I can't hardly believe that SPF alone is responsible for your success.

Well, since I purchased my own servers almost a year ago and managed to get set up with an excellent group here in Tustin, email issues have been almost non-existent. I do know that the Barracuda Firewalls are mostly responsible for the prevention of spam to our email users. When I brought everything over from the old servers, all the zone files came over too which of course included SPF, etc.

I only have a basic knowledge of how this all works and am learning more every day. And remember, I'm a Windows person so things work a little differently for me. :)

I won't bug you about the win thing this time P1 ;)

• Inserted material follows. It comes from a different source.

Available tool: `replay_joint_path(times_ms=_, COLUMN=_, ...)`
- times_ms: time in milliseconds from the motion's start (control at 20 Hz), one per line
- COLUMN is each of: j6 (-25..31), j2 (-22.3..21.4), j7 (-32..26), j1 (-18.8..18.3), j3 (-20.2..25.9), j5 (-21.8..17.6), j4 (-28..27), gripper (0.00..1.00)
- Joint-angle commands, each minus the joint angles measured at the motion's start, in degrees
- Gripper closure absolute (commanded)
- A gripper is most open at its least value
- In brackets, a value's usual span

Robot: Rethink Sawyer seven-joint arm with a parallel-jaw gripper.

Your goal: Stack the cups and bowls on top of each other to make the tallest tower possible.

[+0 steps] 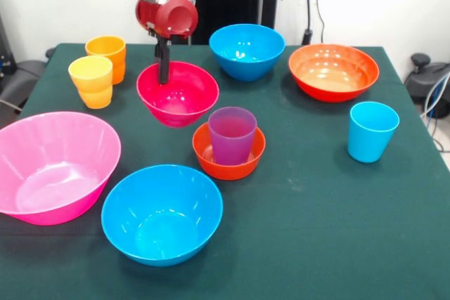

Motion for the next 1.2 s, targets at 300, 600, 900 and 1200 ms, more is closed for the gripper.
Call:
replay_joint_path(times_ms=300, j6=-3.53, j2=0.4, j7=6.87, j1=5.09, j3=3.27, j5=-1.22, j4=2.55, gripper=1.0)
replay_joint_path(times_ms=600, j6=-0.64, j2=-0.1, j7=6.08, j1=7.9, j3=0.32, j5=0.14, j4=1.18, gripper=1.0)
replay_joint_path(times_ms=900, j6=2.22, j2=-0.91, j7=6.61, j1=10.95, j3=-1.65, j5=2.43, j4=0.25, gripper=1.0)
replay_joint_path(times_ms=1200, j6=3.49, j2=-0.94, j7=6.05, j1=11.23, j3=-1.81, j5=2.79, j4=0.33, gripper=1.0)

I think a bit more discussion about SPF might be in order. The comments I see above may not be 100% accurate in regards to third party mail providers. I'm checking into this and I've also sent an invite to the SPF crew to see if someone can help clear some things up for us.

I am glad TJ is the OP, I thought we were going totally OT

I'm not sure how I'm meant to take that ;-)
</OT>

If SPF isn't the full answer, do we need to ditch POP/SMTP and move over to something else instead?

if you put all of your eggs in the SPF basket then you are going to get burned

>> POP/SMTP

what options are there, I guess IMAP instead of POP but aside from that, not sure

That may force spammers to change tactics (slightly) but it won't put them out of business.

Have I forgotten something or missed something significant?

Kaled.

Explain how SPF works in 1 minute.

Domains use public records (DNS) to direct requests for different services (web, email, etc.) to the machines that perform those services. All domains already publish email (MX) records to tell the world what machines receive mail for the domain.

SPF works by domains publishing "reverse MX" records to tell the world what machines send mail from the domain. When receiving a message from a domain, the recipient can check those records to make sure mail is coming from where it should be coming from.

With SPF, those "reverse MX" records are easy to publish: one line in DNS is all it takes.

Keep in mind, that SPF Records are domain specific. If you are using SPF, you should also have SPF Records for sub-domains as they are treated differently.